What needs to be done:
Two lines in the listing below mark the span: one contains "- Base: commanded" and one contains "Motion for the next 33". Reproduce both of them and everything between, exactly.

The data:
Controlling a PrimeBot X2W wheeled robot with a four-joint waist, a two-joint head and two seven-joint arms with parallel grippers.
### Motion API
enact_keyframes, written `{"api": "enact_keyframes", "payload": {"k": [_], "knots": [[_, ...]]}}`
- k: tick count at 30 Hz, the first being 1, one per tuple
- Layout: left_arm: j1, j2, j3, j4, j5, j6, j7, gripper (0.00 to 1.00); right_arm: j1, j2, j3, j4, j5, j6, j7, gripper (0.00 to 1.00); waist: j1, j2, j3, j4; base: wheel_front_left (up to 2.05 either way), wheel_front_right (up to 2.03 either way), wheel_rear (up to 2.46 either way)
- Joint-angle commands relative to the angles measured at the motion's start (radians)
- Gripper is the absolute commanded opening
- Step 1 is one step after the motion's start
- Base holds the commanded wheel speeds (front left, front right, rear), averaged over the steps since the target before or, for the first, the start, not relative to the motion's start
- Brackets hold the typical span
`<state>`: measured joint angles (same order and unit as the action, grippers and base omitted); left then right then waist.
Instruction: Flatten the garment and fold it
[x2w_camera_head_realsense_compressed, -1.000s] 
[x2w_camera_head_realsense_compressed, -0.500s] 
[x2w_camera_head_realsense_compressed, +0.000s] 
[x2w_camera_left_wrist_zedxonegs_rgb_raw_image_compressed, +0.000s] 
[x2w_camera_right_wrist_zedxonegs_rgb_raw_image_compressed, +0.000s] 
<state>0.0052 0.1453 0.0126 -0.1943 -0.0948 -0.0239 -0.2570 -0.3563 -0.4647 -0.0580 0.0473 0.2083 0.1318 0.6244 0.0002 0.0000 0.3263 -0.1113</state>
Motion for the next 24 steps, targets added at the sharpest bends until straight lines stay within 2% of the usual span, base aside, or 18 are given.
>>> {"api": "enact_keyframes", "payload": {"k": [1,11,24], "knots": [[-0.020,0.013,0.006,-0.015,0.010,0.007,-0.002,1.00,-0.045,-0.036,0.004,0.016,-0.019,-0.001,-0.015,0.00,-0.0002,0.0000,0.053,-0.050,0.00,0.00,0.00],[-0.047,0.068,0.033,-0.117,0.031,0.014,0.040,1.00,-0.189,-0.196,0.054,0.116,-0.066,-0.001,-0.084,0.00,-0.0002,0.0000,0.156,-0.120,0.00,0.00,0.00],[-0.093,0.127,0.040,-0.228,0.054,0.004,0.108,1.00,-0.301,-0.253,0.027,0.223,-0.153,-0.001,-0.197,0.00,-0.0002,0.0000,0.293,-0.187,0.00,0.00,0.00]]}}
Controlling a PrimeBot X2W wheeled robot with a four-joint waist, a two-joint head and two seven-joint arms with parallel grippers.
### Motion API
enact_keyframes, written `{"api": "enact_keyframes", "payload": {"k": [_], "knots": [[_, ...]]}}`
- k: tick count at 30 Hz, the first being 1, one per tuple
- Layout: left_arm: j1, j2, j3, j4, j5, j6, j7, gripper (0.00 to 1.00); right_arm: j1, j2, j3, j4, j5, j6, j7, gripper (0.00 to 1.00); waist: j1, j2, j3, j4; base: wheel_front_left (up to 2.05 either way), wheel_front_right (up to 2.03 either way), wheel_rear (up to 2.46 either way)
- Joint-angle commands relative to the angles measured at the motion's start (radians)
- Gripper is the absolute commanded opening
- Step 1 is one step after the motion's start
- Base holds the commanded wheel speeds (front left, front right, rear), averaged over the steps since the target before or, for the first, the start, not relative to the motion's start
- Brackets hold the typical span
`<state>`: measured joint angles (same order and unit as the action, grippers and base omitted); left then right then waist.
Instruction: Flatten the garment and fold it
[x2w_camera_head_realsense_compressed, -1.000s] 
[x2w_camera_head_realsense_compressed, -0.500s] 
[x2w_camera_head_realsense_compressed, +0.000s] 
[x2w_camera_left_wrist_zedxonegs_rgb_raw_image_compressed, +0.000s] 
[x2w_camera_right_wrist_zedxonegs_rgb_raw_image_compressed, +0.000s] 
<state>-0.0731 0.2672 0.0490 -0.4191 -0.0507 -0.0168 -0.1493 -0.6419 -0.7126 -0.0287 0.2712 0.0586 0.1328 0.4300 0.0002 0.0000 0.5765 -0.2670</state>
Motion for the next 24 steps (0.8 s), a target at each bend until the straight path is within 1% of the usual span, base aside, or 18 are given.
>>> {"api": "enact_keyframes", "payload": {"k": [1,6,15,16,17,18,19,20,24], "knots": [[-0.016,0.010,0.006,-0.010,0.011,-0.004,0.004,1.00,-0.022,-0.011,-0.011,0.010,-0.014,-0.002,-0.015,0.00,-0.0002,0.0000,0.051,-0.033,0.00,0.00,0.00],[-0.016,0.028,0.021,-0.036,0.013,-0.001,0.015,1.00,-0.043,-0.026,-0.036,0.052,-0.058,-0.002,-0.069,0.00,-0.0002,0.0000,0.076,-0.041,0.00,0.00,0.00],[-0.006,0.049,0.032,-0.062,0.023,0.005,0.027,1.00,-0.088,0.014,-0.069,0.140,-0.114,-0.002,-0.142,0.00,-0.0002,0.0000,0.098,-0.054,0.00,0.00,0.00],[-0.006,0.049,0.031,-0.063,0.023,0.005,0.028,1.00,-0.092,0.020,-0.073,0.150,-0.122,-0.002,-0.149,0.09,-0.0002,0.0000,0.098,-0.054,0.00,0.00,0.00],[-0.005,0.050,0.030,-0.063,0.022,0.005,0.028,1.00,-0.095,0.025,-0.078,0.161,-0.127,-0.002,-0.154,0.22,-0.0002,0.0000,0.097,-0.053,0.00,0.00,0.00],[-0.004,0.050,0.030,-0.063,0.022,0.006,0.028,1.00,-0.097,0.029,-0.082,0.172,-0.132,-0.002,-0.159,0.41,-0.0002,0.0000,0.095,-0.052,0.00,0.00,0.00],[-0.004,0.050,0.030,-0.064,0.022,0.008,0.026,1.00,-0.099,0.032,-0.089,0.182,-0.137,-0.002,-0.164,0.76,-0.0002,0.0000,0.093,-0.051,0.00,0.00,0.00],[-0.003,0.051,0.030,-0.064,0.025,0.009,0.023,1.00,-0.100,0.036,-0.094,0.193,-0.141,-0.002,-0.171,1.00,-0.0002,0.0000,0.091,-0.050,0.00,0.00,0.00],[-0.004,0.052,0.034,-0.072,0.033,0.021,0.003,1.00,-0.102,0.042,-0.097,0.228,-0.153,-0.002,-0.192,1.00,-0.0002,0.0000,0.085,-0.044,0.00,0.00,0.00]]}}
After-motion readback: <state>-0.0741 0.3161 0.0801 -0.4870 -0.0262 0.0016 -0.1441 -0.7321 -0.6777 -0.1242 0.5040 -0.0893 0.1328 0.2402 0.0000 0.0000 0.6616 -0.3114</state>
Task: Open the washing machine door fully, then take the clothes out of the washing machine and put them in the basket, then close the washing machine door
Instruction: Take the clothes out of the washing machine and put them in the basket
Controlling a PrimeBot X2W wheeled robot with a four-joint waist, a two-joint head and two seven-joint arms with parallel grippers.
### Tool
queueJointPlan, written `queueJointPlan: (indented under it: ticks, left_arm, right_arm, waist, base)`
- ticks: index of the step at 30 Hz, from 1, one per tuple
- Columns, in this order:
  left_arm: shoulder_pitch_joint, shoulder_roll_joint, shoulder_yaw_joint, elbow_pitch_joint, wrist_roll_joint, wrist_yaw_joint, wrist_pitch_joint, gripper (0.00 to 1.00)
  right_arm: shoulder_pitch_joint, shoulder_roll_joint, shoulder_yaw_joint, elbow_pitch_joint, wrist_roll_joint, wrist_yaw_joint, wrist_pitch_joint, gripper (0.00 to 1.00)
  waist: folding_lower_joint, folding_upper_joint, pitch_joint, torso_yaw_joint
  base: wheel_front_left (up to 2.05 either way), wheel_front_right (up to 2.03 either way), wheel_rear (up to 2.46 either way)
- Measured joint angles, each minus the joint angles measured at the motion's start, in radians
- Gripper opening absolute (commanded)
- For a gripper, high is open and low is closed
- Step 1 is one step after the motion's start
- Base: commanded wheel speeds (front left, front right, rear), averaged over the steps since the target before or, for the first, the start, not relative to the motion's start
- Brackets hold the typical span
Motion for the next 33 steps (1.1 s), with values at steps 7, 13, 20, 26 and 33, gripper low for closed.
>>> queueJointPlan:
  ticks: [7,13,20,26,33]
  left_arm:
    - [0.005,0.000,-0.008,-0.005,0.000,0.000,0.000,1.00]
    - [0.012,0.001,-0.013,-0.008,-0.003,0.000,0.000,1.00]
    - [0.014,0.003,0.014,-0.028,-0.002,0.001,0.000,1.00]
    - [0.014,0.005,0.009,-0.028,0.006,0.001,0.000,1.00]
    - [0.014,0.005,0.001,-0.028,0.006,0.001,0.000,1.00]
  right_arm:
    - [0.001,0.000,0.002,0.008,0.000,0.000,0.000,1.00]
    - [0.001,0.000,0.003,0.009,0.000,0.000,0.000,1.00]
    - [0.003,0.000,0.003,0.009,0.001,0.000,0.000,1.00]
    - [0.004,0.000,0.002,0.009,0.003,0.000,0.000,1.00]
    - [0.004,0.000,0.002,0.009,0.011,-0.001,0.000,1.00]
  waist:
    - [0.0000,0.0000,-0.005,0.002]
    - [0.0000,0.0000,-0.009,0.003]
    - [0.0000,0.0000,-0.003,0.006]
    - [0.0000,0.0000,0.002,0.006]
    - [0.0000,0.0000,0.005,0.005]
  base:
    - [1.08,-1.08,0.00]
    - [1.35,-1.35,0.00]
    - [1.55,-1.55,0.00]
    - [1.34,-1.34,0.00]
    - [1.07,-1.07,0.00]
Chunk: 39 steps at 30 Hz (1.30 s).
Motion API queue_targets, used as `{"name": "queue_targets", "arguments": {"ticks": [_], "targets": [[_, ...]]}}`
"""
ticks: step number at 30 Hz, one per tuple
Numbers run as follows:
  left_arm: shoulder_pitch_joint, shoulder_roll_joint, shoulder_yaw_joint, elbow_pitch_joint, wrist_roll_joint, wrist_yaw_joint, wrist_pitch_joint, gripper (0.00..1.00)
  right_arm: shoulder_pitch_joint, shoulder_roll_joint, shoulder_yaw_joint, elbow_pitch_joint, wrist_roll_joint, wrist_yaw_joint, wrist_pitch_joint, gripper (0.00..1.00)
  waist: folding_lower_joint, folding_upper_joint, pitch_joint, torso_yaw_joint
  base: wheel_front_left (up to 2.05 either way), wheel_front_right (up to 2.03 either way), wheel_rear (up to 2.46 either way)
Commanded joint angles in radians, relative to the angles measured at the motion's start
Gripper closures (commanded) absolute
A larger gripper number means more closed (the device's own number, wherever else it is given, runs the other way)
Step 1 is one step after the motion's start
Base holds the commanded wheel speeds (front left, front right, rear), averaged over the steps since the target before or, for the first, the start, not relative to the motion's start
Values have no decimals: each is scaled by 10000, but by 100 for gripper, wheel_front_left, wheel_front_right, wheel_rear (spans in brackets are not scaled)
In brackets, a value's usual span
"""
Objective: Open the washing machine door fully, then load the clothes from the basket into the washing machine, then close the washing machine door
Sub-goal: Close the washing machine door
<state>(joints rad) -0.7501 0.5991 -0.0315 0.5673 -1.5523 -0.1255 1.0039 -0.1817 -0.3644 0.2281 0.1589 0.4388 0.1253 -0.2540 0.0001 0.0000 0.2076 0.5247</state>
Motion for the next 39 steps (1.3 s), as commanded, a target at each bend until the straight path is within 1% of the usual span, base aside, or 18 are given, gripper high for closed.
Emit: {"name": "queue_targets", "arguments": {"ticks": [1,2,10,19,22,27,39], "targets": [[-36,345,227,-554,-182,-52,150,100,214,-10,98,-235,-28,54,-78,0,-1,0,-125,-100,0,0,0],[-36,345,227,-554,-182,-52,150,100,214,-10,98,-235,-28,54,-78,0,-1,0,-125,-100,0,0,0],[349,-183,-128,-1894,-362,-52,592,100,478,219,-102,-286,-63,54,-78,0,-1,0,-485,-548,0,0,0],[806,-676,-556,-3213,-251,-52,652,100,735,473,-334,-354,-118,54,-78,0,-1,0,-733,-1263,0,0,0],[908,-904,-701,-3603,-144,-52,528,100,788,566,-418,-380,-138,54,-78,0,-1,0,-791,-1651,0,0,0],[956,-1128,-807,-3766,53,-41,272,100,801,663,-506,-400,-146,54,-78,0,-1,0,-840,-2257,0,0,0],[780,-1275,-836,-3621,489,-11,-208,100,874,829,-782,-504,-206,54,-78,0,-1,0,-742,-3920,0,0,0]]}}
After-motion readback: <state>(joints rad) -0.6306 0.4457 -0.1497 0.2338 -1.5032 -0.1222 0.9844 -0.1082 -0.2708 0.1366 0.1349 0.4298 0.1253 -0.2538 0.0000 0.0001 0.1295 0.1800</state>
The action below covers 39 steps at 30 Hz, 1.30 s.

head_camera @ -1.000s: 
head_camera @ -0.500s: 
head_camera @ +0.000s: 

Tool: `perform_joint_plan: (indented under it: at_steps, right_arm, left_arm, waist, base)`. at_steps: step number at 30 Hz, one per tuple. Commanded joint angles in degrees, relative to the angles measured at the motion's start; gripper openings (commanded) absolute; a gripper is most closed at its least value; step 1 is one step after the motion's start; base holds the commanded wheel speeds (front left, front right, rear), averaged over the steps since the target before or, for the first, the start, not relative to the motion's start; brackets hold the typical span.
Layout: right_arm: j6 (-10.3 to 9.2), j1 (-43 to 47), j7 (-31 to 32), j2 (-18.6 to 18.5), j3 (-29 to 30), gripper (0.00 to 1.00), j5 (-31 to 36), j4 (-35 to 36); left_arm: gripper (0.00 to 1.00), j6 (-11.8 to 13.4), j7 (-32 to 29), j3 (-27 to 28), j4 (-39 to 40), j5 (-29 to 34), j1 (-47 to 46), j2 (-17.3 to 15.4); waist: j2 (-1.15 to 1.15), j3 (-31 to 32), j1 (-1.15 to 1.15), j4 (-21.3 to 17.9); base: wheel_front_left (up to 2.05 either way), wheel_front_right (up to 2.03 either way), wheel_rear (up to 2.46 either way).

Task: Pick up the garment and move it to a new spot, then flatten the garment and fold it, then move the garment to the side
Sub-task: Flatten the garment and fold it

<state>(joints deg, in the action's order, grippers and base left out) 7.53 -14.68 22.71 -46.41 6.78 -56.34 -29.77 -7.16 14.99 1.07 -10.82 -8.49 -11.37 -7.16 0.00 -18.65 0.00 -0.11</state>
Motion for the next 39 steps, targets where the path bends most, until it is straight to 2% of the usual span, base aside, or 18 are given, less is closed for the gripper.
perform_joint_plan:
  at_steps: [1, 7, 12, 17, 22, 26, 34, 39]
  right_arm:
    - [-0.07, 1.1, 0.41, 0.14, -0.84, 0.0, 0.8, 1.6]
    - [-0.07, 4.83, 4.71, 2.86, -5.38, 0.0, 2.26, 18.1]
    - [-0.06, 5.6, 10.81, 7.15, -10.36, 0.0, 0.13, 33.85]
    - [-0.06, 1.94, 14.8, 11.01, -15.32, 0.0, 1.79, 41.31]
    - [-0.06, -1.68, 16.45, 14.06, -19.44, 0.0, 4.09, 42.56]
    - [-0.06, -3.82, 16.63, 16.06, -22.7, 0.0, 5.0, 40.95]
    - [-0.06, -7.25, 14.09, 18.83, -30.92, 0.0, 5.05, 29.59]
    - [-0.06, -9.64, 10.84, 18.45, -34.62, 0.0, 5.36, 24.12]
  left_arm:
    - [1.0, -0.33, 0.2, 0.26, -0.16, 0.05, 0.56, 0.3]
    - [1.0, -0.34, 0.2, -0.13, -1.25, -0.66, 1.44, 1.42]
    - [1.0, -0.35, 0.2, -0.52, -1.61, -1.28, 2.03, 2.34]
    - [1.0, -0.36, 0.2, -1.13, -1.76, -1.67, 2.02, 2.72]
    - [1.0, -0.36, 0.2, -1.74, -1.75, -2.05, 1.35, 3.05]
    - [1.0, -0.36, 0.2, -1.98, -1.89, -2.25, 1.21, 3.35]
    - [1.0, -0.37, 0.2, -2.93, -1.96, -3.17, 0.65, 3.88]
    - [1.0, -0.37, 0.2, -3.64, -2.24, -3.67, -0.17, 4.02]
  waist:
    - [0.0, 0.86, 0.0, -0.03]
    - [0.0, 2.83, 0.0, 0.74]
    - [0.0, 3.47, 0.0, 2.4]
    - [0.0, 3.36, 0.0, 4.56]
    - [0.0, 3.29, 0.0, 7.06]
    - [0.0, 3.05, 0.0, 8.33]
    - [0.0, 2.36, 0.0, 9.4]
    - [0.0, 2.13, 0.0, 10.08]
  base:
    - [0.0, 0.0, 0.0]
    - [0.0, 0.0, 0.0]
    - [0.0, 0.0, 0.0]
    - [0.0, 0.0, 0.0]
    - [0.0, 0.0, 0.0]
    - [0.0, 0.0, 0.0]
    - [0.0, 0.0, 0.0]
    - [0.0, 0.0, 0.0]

Response to the task:
- Base: commanded wheel speeds (front left, front right, rear), averaged over the steps since the target before or, for the first, the start, not relative to the motion's start
- Brackets hold the typical span
Motion for the next 33 steps (1.1 s), with values at steps 7, 13, 20, 26 and 33, gripper low for closed.

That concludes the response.